Finally, it is well-known that Chs3p is regulated primarily at a post-transcriptional level such as recruitment to the plasma membrane from intracellular compartments and recycling (ER, Trans-Golgi network, endosomal system) and regulation of its location by phosphorylation [49]. At 5 h, the level of the CHS7 transcript in phr1Δ cells is higher than in the wild type suggesting that Chs3p folding and export from ER could be crucial in the response to HWS.

Other functions affected by HWS

Finally, we demonstrated that the block in morphogenesis brings about an accelerated entry into S-phase and G2. In C. albicans, cells enter S-phase when germ tubes reach a critical length or size.
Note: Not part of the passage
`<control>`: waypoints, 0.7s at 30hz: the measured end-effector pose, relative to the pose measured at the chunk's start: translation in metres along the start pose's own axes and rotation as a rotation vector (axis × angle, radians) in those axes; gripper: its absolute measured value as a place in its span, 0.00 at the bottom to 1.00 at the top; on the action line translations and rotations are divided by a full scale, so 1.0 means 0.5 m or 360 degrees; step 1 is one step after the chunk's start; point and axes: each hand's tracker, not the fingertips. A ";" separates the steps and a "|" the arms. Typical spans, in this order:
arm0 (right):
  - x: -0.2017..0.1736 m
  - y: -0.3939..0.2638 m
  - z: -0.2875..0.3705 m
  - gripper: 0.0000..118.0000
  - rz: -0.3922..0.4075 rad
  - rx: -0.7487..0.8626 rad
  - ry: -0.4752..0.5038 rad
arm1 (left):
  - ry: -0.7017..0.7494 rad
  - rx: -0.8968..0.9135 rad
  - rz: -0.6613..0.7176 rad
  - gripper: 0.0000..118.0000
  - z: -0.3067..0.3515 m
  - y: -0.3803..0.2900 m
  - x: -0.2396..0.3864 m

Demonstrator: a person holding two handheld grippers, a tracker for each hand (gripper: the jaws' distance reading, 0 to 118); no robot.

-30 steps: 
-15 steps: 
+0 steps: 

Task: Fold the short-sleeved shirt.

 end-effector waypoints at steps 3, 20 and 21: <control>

Stabilization of the G1 cyclin and delayed accumulation of the mitotic cyclins Clb2 and Clb4 occurring during germ tube formation suggests an extended G1 phase with respect to yeast cells [6668]. The mechanism regulating this seems to be altered or negated in the presence of phr1Δ defects which block the hyphal morphogenic program. Moreover, in the mutant, genes involved in rRNA processing, maturation and transport are repressed at 1 h. This response could be a consequence of the morphogenetic defect as an early repression of ribosome biogenesis genes was also detected in the block of hyphae formation by farnesol [39].
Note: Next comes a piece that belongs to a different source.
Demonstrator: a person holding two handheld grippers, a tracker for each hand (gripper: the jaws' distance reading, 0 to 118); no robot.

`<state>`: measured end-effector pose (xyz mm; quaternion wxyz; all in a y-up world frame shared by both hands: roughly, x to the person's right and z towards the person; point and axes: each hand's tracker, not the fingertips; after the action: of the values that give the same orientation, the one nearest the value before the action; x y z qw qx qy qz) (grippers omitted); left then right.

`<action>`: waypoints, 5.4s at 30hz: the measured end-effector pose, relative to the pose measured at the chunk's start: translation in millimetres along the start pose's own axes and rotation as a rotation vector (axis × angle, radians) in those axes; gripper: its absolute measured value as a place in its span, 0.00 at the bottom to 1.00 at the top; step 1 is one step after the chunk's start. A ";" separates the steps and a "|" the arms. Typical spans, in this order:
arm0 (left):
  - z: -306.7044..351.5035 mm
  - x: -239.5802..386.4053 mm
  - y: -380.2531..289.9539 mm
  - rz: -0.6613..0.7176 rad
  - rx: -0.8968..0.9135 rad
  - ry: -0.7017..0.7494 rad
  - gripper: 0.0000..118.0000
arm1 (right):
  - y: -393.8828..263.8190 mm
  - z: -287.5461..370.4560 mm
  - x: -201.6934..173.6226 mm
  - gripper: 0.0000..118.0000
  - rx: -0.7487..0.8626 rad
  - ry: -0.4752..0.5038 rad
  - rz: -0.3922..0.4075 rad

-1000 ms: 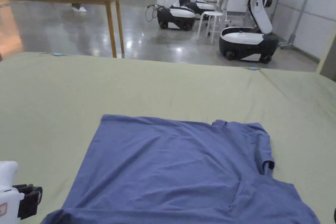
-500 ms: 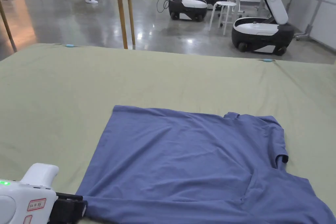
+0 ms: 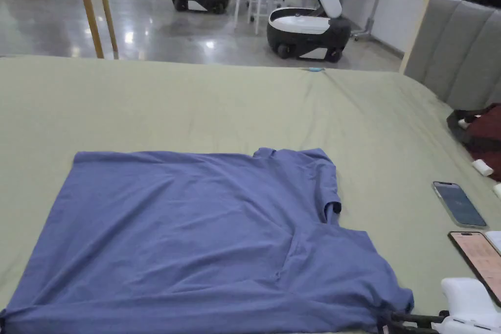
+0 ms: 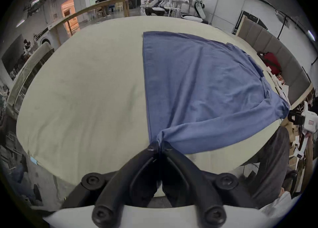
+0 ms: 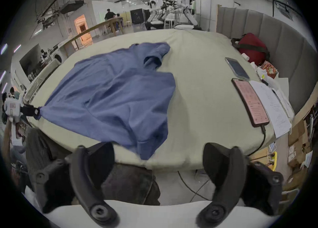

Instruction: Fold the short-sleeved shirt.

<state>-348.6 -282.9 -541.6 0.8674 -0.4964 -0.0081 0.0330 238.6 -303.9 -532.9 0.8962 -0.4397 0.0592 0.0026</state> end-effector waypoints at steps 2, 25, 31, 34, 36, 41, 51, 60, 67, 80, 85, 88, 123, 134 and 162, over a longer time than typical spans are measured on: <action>-1.5 -0.1 1.1 0.001 -0.003 0.002 0.00 | -0.3 -6.3 1.1 0.68 -0.001 -0.010 0.005; -15.4 -15.5 116.8 -0.009 0.098 0.009 0.00 | 163.2 -22.7 -10.6 0.03 0.123 -0.013 0.121; -53.2 -15.0 158.4 0.003 0.072 0.014 0.00 | 203.6 -81.3 -8.9 0.03 0.041 -0.023 0.127; -72.8 -17.2 171.6 0.017 0.043 0.005 0.00 | 211.2 -108.3 -5.5 0.03 -0.005 -0.024 0.114; -84.1 -16.4 179.4 0.022 0.021 0.002 0.00 | 213.2 -123.7 -1.3 0.03 -0.044 -0.002 0.080; -96.7 -16.5 176.5 0.053 0.011 -0.057 0.32 | 206.7 -139.6 14.1 0.59 -0.073 0.064 -0.060; -31.9 -17.5 106.3 0.150 0.159 0.081 0.01 | 133.6 -72.6 14.0 0.01 0.070 -0.077 -0.048; -41.7 -8.7 76.0 0.151 0.034 0.000 1.00 | 85.4 -55.4 0.3 0.01 0.037 -0.010 -0.058; -75.1 -2.8 79.7 0.150 0.015 0.037 0.52 | 81.0 -63.1 3.2 0.01 0.012 0.000 -0.064; -73.1 2.7 89.4 0.099 0.004 0.002 0.06 | 109.4 -114.3 -0.9 0.72 -0.058 0.047 -0.007; -67.1 9.0 92.2 0.077 0.003 0.007 0.06 | 111.5 -108.5 -6.8 0.12 -0.033 0.135 0.029; -63.2 4.5 92.4 0.065 0.010 0.008 0.06 | 113.4 -92.2 -14.1 0.10 -0.020 0.092 0.114; -47.3 -17.6 148.7 0.090 0.178 0.034 0.00 | 150.3 -30.3 -0.8 0.01 0.156 -0.002 -0.074; -155.2 -3.3 218.6 0.043 0.052 0.136 0.95 | 185.4 -95.1 -5.6 0.01 0.059 0.007 -0.030; -147.0 -2.5 209.5 0.001 0.070 0.056 0.02 | 245.5 -198.9 17.7 0.03 -0.071 0.029 -0.008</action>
<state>-354.5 -303.8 -796.6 0.8842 -0.4663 0.0174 0.0199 221.6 -311.0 -848.8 0.8790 -0.4716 0.0701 -0.0052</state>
Interestingly, the cyclin genes PCL1, PCL2 and CCN1, a homolog of CLB3 in S. cerevisiae, normally repressed in cells induced to make hyphae, are up-regulated both in phr1Δ and in farnesol-arrested hyphae (Table 2 and [39]). Also, the cyclin-dependent kinase CDC28 is up-regulated at all three time points in the phr1Δ mutant. The high RF at 5 h for CCN1, CDC28, GIN4 suggests that the complex of Ccdc28p-Ccn1p, that associates with the septins and phosphorylates Cdc11p after a previous phosphorylation requiring the septin-associated Gin4p [69], may persist in the mutant and possibly involved in preventing catastrophic effects on the nuclear division cycle. Future studies will address the relations between the block of morphogenesis and cell cycle-regulated events under hyphal growth conditions.


The glucan remodeling activity catalyzed by Phr1p is fundamental for the progression of hyphal growth and its absence modifies genome-wide expression profiles to trigger a reinforcement of the cell surface and changes in several functions affecting metabolism and transport, cell cycle and DNA replication, transcription and stress response in order to restore integrity and homeostasis. Genes that are differentially modulated compared to the wild type help explain some phenotypic traits typical of the mutant such as the defect of adhesion, besides providing evidence of new functions with potentially important roles in the adaptive response to HWS. One of these genes is FLC2 encoding a putative calcium transporter that in S. cerevisiae is involved in the release of calcium from intracellular stores in response to hypotonic shock [37]. Our findings also revealed a novel essential role of CHS8 in protecting cell integrity during growth on agar plates in condition of very severe HSW.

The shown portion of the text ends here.